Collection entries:
Segment Open
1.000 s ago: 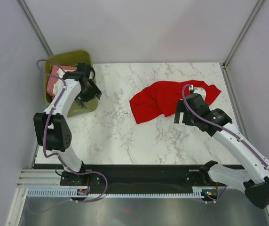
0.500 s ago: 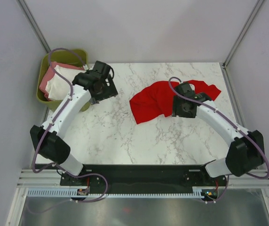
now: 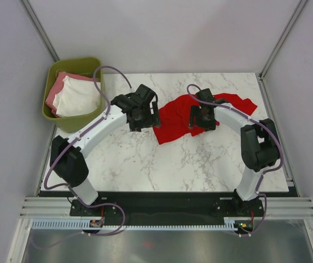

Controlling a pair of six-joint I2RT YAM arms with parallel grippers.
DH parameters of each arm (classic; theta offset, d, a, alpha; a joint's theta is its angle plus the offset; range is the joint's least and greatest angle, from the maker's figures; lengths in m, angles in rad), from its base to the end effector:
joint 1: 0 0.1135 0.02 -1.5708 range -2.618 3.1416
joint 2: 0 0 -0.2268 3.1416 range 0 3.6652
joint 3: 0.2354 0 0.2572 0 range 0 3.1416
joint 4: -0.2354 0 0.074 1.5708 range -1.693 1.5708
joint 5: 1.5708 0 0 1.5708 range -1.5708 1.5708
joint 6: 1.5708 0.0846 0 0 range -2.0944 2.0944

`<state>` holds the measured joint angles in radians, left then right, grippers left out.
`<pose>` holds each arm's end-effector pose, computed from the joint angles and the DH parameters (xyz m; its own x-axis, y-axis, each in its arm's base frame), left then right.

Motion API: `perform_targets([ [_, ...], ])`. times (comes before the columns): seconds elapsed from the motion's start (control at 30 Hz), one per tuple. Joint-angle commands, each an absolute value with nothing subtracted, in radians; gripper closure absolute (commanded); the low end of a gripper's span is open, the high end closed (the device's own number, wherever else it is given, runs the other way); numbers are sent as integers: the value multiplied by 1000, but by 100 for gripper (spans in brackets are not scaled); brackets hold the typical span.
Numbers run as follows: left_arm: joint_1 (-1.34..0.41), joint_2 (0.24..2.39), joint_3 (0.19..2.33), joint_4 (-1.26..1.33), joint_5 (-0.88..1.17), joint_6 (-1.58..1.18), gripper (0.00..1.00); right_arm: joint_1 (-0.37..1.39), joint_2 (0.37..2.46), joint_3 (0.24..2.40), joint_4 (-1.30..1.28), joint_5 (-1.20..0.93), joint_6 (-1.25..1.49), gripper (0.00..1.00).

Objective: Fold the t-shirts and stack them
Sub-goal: Flatten the tshirt out

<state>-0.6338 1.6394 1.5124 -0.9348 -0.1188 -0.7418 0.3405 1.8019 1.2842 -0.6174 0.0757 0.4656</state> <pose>0.3027 -0.2100 0.2296 -0.8846 -0.1824 -0.4292 -0.0762 0.9645 -0.2529 0.3658 0.1228 0.1191 -0.8996 0.1562 -0.4079 0.1130 0.9853 0.1282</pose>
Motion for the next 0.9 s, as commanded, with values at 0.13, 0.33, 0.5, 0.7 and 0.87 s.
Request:
perform_targets([
  [0.13, -664, 1784, 1624, -899, -6, -697, 12, 330, 1925, 1388, -566, 55, 453, 33],
  [0.33, -698, 1885, 1667, -904, -3, -689, 13, 305, 1850, 1402, -593, 69, 456, 100],
  [0.5, -756, 2045, 1810, -910, 18, -657, 14, 265, 1730, 1433, -653, 115, 437, 100],
  [0.7, -792, 2254, 2073, -980, 14, -647, 19, 227, 1715, 1506, -721, 101, 410, 98],
  [0.87, -792, 2364, 2193, -1025, 5, -652, 21, 212, 1743, 1552, -736, 80, 399, 98],
])
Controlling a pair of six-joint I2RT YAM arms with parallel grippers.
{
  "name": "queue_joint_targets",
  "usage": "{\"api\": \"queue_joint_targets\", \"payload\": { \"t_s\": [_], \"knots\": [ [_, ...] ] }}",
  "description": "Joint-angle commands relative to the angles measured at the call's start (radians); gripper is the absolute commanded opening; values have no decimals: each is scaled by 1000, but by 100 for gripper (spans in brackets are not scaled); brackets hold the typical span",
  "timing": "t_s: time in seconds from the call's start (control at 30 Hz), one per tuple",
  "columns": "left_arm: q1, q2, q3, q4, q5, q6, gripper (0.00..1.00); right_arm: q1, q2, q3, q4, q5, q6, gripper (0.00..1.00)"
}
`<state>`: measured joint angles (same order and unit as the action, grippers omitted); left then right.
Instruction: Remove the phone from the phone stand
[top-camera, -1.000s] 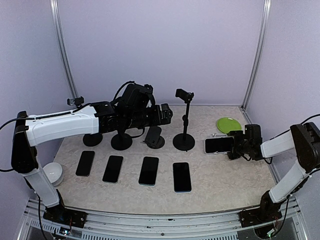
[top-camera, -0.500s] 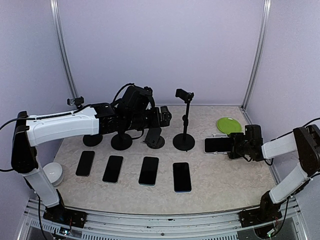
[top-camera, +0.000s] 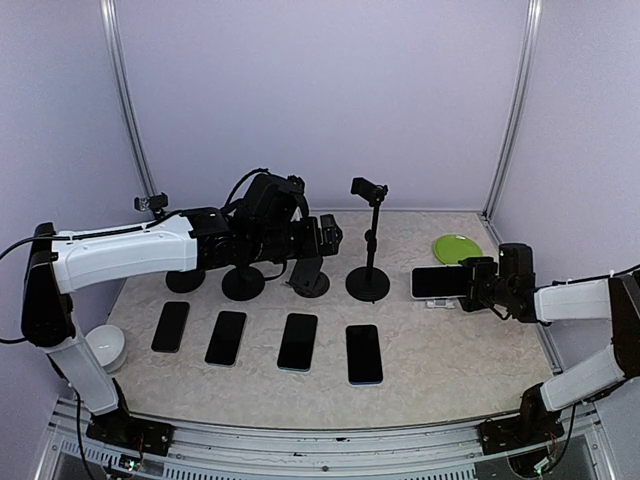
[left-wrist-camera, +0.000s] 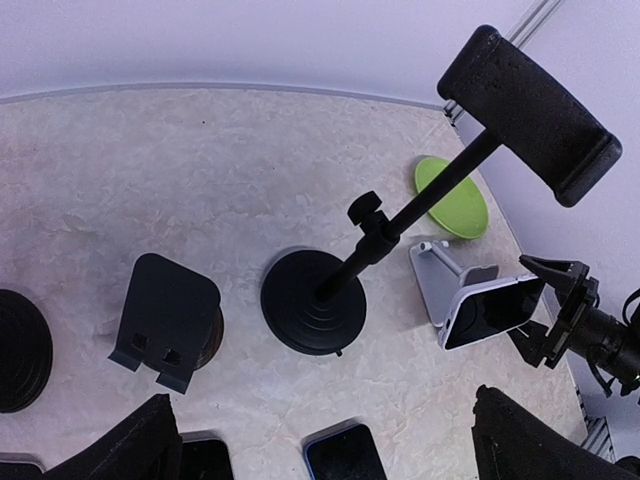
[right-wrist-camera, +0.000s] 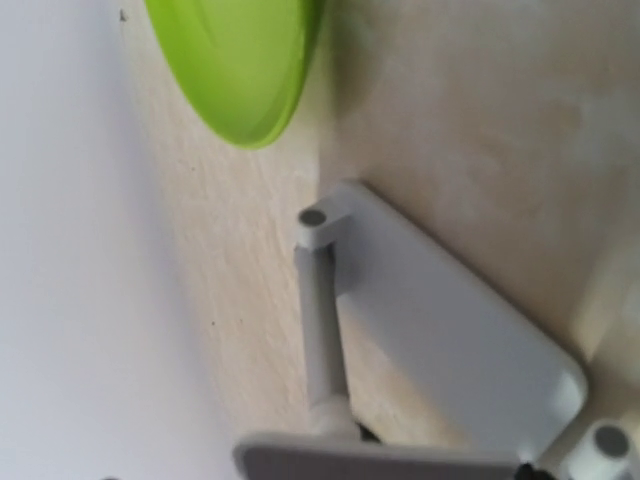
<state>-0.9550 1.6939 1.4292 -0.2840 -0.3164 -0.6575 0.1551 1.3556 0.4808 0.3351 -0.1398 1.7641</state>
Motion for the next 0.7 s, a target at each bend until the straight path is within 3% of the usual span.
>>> {"api": "queue_joint_targets", "payload": {
  "t_s": [0.0,0.37,0.67],
  "knots": [
    [7,-40,-8,22,10,0,99,4,-84,62,-78,-43,-77,51],
    [-14,-92,-43,32,-20,48,99,-40,-159,253,-521,-224,-518,48],
    [-49,-161,-108,54,-78,98,99,-39,-86,451,-867,-389,-868,44]
  ]
}}
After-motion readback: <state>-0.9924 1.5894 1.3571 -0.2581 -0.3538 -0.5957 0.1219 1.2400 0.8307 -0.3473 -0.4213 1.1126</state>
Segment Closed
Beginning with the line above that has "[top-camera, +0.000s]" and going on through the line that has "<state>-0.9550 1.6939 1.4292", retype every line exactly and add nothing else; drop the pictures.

[top-camera, +0.000s] 
[left-wrist-camera, +0.000s] 
[right-wrist-camera, +0.000s] 
<state>-0.9550 1.6939 1.4292 -0.2840 -0.3164 -0.6575 0.1551 1.3556 0.4808 0.3351 -0.1398 1.7641</state>

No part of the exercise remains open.